EXERCISE GOAL:
Only the lines from the one containing "Provide the location of the left white robot" through the one containing "The same camera" should be printed, exactly as they appear below, with both ends included.

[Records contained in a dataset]
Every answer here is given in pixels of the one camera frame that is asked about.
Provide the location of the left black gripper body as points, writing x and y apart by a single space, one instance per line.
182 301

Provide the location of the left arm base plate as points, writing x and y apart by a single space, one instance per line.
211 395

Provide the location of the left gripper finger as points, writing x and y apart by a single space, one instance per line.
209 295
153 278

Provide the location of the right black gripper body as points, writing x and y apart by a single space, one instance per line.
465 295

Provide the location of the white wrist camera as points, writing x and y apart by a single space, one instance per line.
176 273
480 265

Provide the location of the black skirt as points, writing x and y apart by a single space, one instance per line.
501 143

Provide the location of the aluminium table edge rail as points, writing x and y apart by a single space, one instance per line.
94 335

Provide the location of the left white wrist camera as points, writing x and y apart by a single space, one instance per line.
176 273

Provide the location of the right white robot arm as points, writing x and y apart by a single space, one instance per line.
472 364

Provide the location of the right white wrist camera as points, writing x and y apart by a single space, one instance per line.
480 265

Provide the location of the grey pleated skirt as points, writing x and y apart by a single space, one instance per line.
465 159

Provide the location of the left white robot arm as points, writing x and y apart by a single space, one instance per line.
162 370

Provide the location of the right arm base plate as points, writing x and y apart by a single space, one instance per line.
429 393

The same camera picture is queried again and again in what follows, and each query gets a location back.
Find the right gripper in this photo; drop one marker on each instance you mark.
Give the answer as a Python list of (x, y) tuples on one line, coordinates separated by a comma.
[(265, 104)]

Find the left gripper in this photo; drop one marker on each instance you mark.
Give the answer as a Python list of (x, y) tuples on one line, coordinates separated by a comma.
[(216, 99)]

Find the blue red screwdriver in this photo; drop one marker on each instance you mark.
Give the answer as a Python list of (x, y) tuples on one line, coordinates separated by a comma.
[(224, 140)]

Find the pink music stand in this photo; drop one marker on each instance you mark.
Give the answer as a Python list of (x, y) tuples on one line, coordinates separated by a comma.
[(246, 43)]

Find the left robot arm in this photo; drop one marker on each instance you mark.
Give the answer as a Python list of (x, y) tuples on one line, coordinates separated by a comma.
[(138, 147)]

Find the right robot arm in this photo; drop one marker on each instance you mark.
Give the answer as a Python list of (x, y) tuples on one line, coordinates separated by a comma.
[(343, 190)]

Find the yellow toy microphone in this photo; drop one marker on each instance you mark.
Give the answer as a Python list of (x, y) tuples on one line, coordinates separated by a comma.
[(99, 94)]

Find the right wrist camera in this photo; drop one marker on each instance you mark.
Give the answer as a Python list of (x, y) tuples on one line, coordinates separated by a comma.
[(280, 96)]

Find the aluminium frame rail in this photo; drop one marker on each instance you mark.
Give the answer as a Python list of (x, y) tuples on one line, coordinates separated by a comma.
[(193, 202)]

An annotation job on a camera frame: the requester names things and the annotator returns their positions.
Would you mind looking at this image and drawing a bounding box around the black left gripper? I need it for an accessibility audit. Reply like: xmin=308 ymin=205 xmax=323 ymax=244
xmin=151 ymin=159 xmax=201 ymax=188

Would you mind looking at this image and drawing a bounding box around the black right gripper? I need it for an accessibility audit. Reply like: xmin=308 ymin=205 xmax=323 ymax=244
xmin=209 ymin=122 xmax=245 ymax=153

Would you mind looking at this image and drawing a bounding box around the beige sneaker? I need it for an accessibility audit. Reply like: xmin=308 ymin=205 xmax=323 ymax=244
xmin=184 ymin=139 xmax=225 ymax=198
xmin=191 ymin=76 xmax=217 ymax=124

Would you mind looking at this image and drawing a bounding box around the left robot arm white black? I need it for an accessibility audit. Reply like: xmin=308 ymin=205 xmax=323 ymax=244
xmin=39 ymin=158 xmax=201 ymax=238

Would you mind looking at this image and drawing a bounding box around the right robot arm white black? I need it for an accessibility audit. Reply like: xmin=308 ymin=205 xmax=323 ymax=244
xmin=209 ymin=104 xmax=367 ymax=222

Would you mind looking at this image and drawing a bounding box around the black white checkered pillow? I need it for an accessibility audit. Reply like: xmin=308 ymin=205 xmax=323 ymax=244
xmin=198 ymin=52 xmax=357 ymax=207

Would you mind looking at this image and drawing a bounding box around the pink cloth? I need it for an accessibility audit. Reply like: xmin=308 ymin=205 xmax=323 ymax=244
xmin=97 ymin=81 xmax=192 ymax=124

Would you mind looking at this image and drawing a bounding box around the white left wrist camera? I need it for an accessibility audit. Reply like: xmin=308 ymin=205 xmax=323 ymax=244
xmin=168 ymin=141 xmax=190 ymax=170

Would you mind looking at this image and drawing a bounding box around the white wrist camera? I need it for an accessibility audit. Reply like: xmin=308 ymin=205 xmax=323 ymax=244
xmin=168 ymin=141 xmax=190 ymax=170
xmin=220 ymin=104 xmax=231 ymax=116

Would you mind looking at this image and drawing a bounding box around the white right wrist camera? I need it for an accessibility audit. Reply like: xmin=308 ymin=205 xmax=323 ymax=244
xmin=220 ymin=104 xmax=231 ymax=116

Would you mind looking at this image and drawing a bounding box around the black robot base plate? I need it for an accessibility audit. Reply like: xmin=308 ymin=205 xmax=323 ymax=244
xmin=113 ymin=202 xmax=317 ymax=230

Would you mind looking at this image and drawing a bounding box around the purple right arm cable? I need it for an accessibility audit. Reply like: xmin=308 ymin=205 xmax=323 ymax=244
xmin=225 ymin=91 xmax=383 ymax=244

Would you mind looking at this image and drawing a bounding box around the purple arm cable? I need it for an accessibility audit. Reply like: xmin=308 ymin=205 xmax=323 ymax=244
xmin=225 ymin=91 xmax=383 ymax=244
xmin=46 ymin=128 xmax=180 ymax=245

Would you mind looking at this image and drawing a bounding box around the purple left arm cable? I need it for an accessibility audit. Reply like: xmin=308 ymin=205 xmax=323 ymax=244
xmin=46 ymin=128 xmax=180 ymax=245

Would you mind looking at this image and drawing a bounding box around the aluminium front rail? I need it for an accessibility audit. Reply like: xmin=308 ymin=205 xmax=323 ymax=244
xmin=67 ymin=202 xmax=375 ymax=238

ANSWER FOR THIS EXERCISE:
Provide the location of the left white robot arm as points, writing x and y apart by a single space, one instance per line.
162 370

Provide the location of the right arm base plate as points, writing x and y apart by a single space, one instance per line.
429 393

The same camera picture is queried again and again in what follows, and each query gets a location back.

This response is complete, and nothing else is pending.